The "working resource" method:   

   Okay, so a baseline is a special kind of VR.  Fine, so we do a
   CHECKOUT of it, and get a "working baseline", which a special kind
   of WR.  

   Now, assuming you're using this method all around, you checkout the
   configuration's various VRs as WRs, modify the WRs, and check them
   back in to create new VRs.  Finally, you CHECKIN the working
   baseline, which creates a new baseline that captures the state of
   the configuration.  (The working baseline isn't something you tweak
   directly;  it's more like a token used at CHECKIN time.)

How Merging Works... at least for SVN.

The deltaV MERGE command is very fancy.  It tracks merge ancestors in
properties, and sets flags for clients to manually resolve conflicts
on the server.

Subversion uses MERGE in a simpler way:

  1. We checkout a bunch of VRs into an activity, and patch them as a
     bunch of WRs.

  2. We checkout a "working baseline" into the activity, from whatever
     baseline represents the HEAD svn revision.

  3. We issue a MERGE request with the activity as the source.

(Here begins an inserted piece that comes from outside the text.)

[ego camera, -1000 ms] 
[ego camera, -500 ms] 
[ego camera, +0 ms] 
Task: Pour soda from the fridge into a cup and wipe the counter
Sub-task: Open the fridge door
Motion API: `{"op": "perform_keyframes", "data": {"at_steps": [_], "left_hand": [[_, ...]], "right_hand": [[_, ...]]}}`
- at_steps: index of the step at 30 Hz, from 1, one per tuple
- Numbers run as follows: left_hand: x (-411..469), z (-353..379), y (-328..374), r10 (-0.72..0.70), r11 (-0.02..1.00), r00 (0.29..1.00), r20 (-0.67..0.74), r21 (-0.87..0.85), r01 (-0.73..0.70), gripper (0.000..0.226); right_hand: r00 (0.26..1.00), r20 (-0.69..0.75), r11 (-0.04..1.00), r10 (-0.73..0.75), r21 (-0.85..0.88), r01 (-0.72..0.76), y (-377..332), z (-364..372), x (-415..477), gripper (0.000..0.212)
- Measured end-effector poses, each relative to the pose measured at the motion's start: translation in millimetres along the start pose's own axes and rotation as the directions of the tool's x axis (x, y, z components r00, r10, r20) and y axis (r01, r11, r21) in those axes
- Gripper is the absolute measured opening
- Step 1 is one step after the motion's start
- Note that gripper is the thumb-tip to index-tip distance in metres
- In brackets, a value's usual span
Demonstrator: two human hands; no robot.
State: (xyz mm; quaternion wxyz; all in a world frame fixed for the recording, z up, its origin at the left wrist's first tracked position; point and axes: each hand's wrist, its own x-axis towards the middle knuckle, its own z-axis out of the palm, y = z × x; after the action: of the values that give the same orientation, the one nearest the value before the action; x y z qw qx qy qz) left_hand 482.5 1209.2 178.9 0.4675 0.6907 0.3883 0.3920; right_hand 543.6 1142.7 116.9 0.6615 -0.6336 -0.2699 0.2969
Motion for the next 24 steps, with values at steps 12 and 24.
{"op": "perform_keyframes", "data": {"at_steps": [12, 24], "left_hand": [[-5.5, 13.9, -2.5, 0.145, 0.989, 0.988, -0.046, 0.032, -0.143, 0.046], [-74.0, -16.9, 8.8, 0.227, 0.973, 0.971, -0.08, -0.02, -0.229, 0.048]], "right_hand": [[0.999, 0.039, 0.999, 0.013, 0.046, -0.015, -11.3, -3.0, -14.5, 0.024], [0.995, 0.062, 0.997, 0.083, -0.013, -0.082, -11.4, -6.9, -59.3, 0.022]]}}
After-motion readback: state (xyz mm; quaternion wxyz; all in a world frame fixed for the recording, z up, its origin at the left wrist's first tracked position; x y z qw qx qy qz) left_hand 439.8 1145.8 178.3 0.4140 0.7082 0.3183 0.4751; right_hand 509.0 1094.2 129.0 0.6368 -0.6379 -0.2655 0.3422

     By definition, this causes the whole activity to be
     auto-checked-in.  First each WR in the activity is checked-in,
     causing the configuration to morph.  Then the working-baseline in
     the activity is checked-in, which creates a new baseline that
     captures the configuration state.

Of course, mod_dav_svn doesn't actually do all the checkin stuff;  but
what's important is that the *result* of the MERGE is exactly as IF
all this stuff had happened.  And that's all that matters.